__Exercise instructions__. Having read the data, transcribe all of it without deviation.

__Data below__.

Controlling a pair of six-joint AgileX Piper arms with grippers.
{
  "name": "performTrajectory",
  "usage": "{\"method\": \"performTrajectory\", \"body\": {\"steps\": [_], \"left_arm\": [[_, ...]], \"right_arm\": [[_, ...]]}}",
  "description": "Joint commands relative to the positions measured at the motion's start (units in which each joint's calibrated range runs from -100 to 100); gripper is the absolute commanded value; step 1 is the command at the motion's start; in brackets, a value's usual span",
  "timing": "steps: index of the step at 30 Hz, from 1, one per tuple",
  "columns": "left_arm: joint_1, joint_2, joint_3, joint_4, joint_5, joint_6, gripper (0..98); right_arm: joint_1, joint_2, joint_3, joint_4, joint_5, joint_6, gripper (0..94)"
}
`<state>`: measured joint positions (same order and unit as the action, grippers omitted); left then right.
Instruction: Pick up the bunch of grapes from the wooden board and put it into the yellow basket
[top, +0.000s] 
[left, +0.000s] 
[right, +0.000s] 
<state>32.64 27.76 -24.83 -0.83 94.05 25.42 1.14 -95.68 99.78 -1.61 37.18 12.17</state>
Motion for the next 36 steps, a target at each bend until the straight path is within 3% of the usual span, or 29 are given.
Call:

__Answer__.
Controlling a pair of six-joint AgileX Piper arms with grippers.
{
  "name": "performTrajectory",
  "usage": "{\"method\": \"performTrajectory\", \"body\": {\"steps\": [_], \"left_arm\": [[_, ...]], \"right_arm\": [[_, ...]]}}",
  "description": "Joint commands relative to the positions measured at the motion's start (units in which each joint's calibrated range runs from -100 to 100); gripper is the absolute commanded value; step 1 is the command at the motion's start; in brackets, a value's usual span",
  "timing": "steps: index of the step at 30 Hz, from 1, one per tuple",
  "columns": "left_arm: joint_1, joint_2, joint_3, joint_4, joint_5, joint_6, gripper (0..98); right_arm: joint_1, joint_2, joint_3, joint_4, joint_5, joint_6, gripper (0..94)"
}
`<state>`: measured joint positions (same order and unit as the action, grippers omitted); left then right.
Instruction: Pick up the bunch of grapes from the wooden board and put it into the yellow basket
[top, +0.000s] 
[left, +0.000s] 
[right, +0.000s] 
<state>32.64 27.76 -24.83 -0.83 94.05 25.42 1.14 -95.68 99.78 -1.61 37.18 12.17</state>
Motion for the next 36 steps, a target at each bend until the straight path is within 3% of the usual span, or 29 are given.
Call:

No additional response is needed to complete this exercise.